** WHAT THIS TASK INVOLVES **
What you return must match the entries word for word, minus the pictures.
*** Begin section ***
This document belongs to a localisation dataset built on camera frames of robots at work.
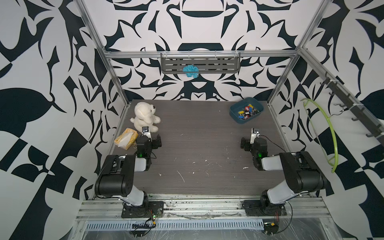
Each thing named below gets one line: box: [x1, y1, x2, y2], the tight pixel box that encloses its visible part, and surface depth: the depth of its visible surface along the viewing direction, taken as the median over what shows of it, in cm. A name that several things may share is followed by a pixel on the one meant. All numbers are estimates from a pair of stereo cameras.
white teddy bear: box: [130, 101, 161, 133], surface depth 93 cm
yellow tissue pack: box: [113, 128, 139, 151], surface depth 96 cm
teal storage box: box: [229, 97, 264, 125], surface depth 117 cm
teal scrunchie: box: [182, 64, 200, 78], surface depth 93 cm
*** End section ***
** OUTPUT OF THE EXERCISE **
This document belongs to a localisation dataset built on camera frames of robots at work.
Each thing named below gets one line: box: [x1, y1, x2, y2], the tight pixel box that encloses its visible part, and surface depth: the depth of its visible surface along the viewing direction, taken as the median over what shows of it, in cm. A name that several things may share is followed by a pixel on the one meant. All numbers are estimates from a pair of stereo cameras.
white teddy bear: box: [130, 101, 161, 133], surface depth 93 cm
yellow tissue pack: box: [113, 128, 139, 151], surface depth 96 cm
teal storage box: box: [229, 97, 264, 125], surface depth 117 cm
teal scrunchie: box: [182, 64, 200, 78], surface depth 93 cm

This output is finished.